Early on Monday morning, she packed and headed to the Laeralsford. Flights to Kerlile were very rarely full, only leaving from the capital, and it was easy to buy a last-minute ticket for someone of her wealth. She was able to tell on the phone last night that Michelle was slightly taken aback at her decision to go to Kerlile, but the ticket had been booked anyway, and Anaïs had become slightly nervous.

The invitation to speak in Kerlile was partly real - it had been sent, but it was in fact the coded message she had received warning her about the third leak in November. It had come without a date, conveniently allowing her to choose one. That was how it had been designed. She smiled to herself a little as she boarded the flight, admiring the long-term strategies that her handlers back in Kerlile came up with.

The flight was not quite as luxurious as she was used to, but it wasn’t horrible. She settled down in business class, relaxing into her seat and breathing a sigh of relief that she’d managed to get through passport control without any bother. Next to her, someone with a Lauchenoirian passport on her lap was hissing into a phone in Spanish, while across the aisle a pair of Rén businesswomen were going through what looked like reports.

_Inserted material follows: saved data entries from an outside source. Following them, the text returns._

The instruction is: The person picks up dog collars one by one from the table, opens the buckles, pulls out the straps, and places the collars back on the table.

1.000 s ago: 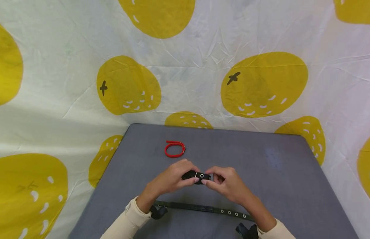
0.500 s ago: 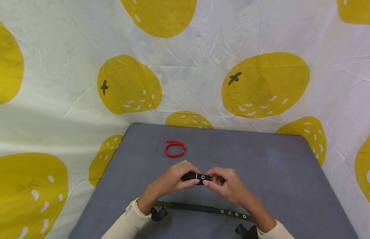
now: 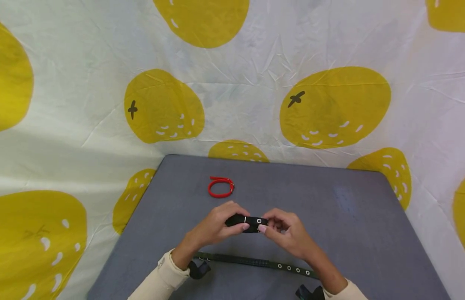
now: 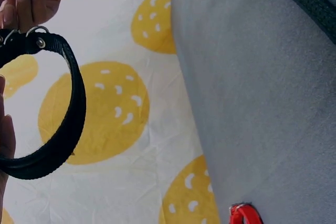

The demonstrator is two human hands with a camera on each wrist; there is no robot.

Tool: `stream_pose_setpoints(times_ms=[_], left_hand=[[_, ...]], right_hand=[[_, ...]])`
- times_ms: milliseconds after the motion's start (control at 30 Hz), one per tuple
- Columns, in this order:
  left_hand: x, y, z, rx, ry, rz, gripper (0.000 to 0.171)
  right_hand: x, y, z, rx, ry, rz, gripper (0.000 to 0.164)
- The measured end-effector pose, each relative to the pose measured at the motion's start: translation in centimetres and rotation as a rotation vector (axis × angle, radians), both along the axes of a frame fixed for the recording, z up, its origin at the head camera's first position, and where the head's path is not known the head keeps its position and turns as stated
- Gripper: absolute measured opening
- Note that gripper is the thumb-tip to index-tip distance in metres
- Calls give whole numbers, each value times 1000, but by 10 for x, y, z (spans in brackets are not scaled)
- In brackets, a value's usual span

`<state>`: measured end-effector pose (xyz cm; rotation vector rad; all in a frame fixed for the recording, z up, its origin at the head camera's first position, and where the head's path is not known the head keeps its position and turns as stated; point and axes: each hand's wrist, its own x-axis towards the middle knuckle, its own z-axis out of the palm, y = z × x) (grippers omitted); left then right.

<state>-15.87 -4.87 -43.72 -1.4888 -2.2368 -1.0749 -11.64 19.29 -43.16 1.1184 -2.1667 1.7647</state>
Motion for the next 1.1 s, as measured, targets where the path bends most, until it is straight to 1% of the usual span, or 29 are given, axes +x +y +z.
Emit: stream_pose_setpoints(times_ms=[100,200,367,467,600,733,1000,1100], left_hand=[[-1,-1,1,-11,3,1,21],[-1,-1,2,-50,34,0,20],[1,1,2,-123,116,3,21],[2,2,2,-139,138,6,23],[3,2,1,-147,156,11,25],[3,3,0,-139,154,6,25],[3,3,0,-109,126,-14,26],[2,2,0,-96,109,-18,26]], right_hand=[[-1,3,-5,58,-76,-17,29],[0,3,-5,114,-133,-27,23],[1,1,-2,120,-246,20,16],[1,0,-2,125,-299,15,15],[1,-2,-3,127,-304,1,15],[1,-1,-3,105,-290,20,17],[1,0,-2,71,-312,36,17],[1,1,-1,74,-326,17,18]])
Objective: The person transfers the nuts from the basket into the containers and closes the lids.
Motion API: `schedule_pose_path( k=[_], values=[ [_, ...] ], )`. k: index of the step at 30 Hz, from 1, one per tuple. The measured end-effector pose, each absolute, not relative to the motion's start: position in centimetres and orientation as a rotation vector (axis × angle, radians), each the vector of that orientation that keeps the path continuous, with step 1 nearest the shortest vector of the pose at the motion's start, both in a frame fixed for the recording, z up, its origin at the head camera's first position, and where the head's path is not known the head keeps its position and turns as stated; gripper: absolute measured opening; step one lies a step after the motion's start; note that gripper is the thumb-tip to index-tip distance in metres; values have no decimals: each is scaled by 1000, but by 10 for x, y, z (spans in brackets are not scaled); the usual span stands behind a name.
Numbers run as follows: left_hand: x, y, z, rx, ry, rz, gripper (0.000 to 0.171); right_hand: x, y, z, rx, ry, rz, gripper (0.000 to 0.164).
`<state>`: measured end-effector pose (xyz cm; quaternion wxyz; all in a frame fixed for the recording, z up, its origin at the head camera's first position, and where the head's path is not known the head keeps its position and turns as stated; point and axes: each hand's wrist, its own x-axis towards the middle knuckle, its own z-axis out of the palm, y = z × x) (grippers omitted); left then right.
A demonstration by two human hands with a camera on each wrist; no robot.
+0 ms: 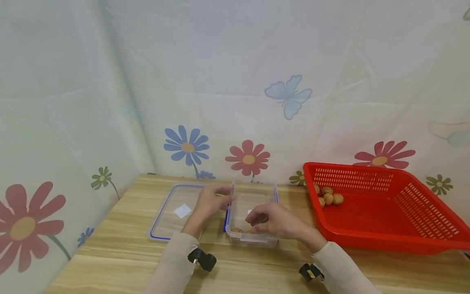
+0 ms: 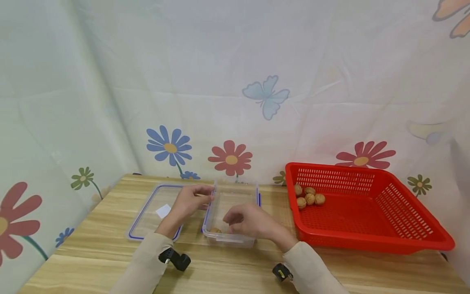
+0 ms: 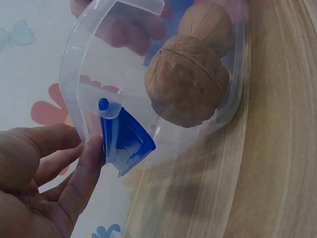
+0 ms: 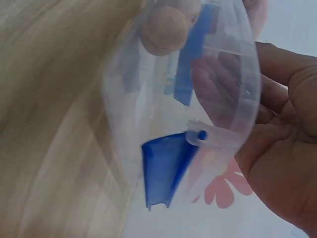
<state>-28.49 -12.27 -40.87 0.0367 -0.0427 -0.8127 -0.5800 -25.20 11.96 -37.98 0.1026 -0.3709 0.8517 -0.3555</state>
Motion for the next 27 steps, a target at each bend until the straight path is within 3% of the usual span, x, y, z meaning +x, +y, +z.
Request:
schedule_pose_path(
  k=[27],
  values=[
    [-284,-122,-407,-129,-2473,-1807,31,-240,145,-322,-1066,2660,-1075,25]
  ],
)
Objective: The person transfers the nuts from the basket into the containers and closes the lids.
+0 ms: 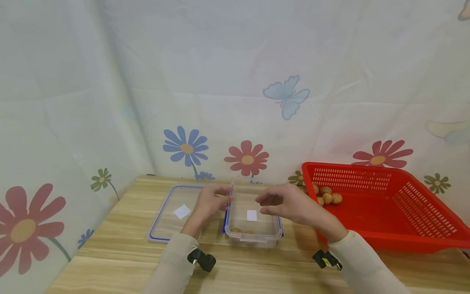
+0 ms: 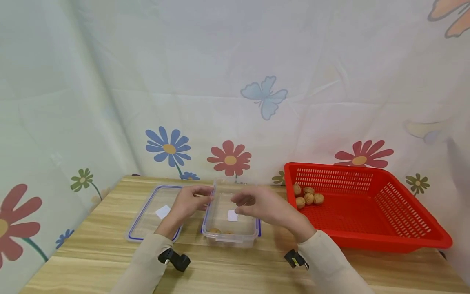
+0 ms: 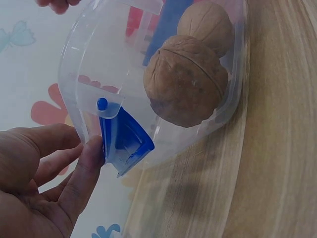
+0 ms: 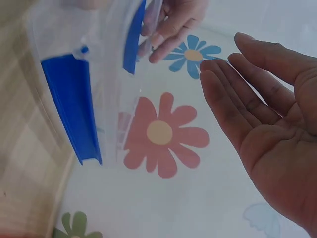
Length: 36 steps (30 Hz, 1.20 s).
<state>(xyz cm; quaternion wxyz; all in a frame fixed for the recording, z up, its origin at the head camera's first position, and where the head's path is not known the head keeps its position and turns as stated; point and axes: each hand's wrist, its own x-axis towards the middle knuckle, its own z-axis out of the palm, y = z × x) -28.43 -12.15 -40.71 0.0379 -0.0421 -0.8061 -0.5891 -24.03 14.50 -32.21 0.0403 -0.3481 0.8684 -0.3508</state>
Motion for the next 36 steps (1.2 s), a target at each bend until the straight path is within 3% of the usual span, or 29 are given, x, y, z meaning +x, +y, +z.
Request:
schedule_pose_path(
  k=[19,36],
  values=[
    [-285,-122,-408,-136,-2462,-1825,31,-248,181,-280,-946,2856,-998,31],
    [-285,-122,-410,-117,-2479,-1819,31,-284,236,-268,-826,2968,-916,31]
  ],
)
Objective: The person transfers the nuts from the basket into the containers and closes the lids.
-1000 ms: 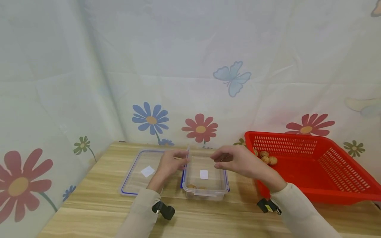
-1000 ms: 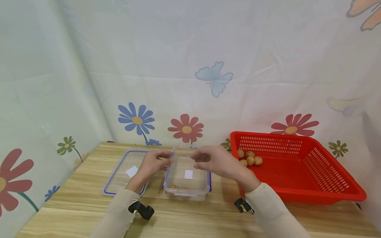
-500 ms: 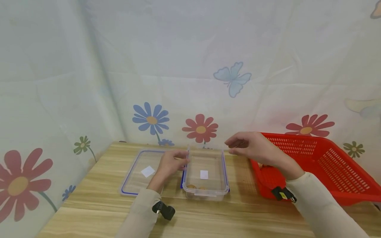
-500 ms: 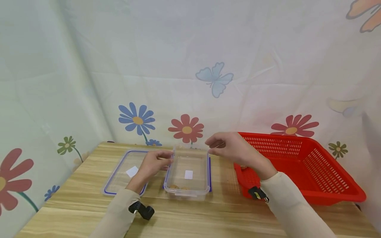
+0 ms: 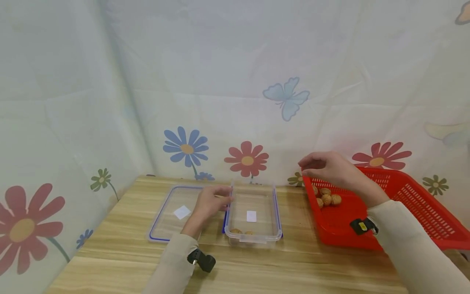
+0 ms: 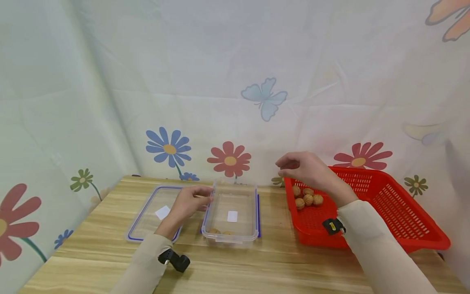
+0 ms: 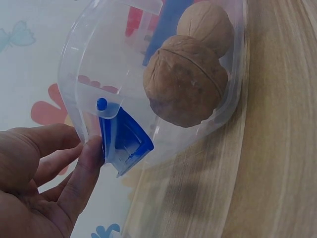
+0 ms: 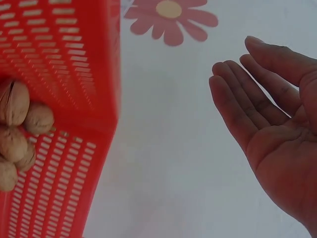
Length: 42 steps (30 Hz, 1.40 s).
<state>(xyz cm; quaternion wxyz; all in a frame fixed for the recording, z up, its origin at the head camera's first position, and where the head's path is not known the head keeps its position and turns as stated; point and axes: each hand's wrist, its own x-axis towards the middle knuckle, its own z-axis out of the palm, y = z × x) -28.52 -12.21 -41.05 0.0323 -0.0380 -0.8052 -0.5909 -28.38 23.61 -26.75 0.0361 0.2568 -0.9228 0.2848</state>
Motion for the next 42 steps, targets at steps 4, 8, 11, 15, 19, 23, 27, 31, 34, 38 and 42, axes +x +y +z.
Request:
schedule_pose_path(
  k=[4,8,11,15,19,23,27,31,34,38,42],
  values=[
    [-285,-122,-410,-110,-2475,-1825,32,-291,248,-270,752,-2857,859,34],
    [-284,-121,-408,-115,-2461,-1830,32,-297,259,-274,700,-2881,852,39],
    [-284,-121,-409,-120,-2455,-1835,32,-303,265,-276,676,-2891,852,41],
    [-284,-122,-410,-118,-2453,-1844,31,-310,274,-281,652,-2907,846,40],
    [-283,-122,-409,-119,-2452,-1841,31,-317,283,-286,631,-2924,836,41],
    [-283,-122,-408,-120,-2454,-1834,31,-322,294,-292,604,-2944,821,42],
    [-283,-122,-407,-127,-2458,-1828,31,-326,304,-299,567,-2964,834,42],
    [-283,-122,-408,-135,-2455,-1833,30,-329,313,-307,537,-2988,861,41],
    [-284,-122,-409,-133,-2455,-1833,30,-331,320,-313,509,-3019,882,42],
    [-284,-122,-409,-126,-2457,-1830,31,-333,328,-321,483,-3062,909,43],
    [-284,-122,-410,-124,-2465,-1817,30,-335,335,-329,487,-3092,932,42]
  ],
)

When the flight took off, Anaïs finally allowed herself to fully relax, closing her eyes and settling down to sleep as they rose into the air.


When Liesa Dirks received her message, on Sunday, she knew right away that for the first time she was going to disobey an order. She’d surprised herself with the knowledge, in fact, as before that moment she hadn’t realised quite how invested she was in her life in Shuell. She was in love with her husband Rudi, and she couldn’t leave her two children, Alex and Miriam. The realisation caused her to have to sit down, as a dizziness came upon her.

It saddened her, in a way. She knew she was in danger, and her love for her family made her even more at risk. She would never, ever betray the Matriarchy, she knew, but she couldn’t leave her family. In two weeks, when she hadn’t returned, she would be left alone to meet whatever fate she faced. Which, she suspected, wouldn’t have any effect on what the Shuellian authorities would do with her if she was caught.

The idea of capture hurt her greatly. The idea that one day they might come and take her away from her family scared her, and she shook in fear at the idea. The message gave her a kind of hope, however. If her mission was over, and she was no longer employed by the Kerlian government, then perhaps she could actually live out her life without fearing that one day she would be called upon to do something she didn’t really want to do. Her fear, since she’d had her son, was that she would be called upon to do something that would put him in danger. That would no longer occur.

By morning, the thought that she was free of her obligations to Kerlile had begun to overtake her fear about being abandoned. When she went to work, at Sailbetter Foods, she had a spring in her step and a lightness within her. There was still a risk, yes, a horrible risk, but there was also a chance that she would be able to live a real life with her family, without constantly feeling the ache in her stomach that one day it would all turn to ash.